= WHAT NEEDS TO BE DONE =
Copy down every line of the data that follows exactly. Omit the pictures.

= GIVEN DATA =
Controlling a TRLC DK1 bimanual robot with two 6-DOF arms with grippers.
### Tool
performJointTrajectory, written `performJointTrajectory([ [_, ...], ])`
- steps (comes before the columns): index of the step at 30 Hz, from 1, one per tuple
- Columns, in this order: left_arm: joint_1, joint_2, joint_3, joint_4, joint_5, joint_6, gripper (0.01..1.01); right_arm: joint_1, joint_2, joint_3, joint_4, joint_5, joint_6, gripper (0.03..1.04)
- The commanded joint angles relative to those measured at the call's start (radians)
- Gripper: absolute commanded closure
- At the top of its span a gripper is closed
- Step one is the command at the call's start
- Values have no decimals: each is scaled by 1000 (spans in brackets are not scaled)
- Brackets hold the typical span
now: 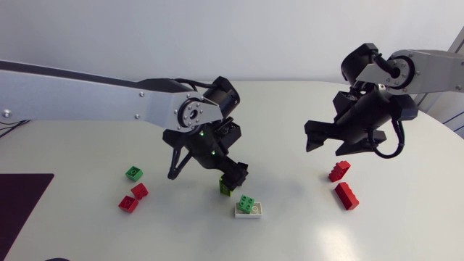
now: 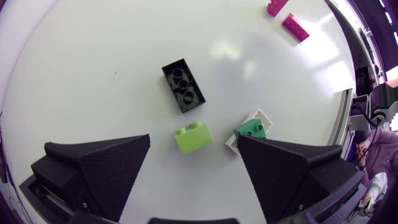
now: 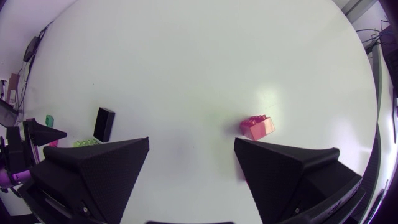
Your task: Sort duplo bricks by size, large to the right and small to the left
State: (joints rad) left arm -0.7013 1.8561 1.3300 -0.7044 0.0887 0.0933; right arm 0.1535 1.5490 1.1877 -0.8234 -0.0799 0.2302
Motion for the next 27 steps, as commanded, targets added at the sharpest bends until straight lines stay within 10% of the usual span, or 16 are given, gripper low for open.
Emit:
performJointTrajectory([
  [1,-7,55,35,-23,-15,-26,51,-19,-10,-23,7,-8,-17,80],
  [27,-17,137,89,-37,-52,-27,120,-91,-15,-65,33,-47,-55,82],
])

= REPLY =
Controlling a TRLC DK1 bimanual robot with two 6-DOF arms with grippers.
### Tool
performJointTrajectory, written `performJointTrajectory([ [_, ...], ])`
- steps (comes before the columns): index of the step at 30 Hz, from 1, one per tuple
- Columns, in this order: left_arm: joint_1, joint_2, joint_3, joint_4, joint_5, joint_6, gripper (0.01..1.01); right_arm: joint_1, joint_2, joint_3, joint_4, joint_5, joint_6, gripper (0.03..1.04)
- The commanded joint angles relative to those measured at the call's start (radians)
- Gripper: absolute commanded closure
- At the top of its span a gripper is closed
- Step one is the command at the call's start
- Values have no decimals: each is scaled by 1000 (spans in brackets are not scaled)
- Brackets hold the typical span
now: 
now: 
now: 
Your task: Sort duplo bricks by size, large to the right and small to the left
State: (joints rad) left arm -0.7013 1.8561 1.3300 -0.7044 0.0887 0.0933; right arm 0.1535 1.5490 1.1877 -0.8234 -0.0799 0.2302
Motion for the next 27 steps, as commanded, targets added at the sharpest bends until straight lines stay within 10% of the usual span, or 16 are given, gripper low for open.
Emit:
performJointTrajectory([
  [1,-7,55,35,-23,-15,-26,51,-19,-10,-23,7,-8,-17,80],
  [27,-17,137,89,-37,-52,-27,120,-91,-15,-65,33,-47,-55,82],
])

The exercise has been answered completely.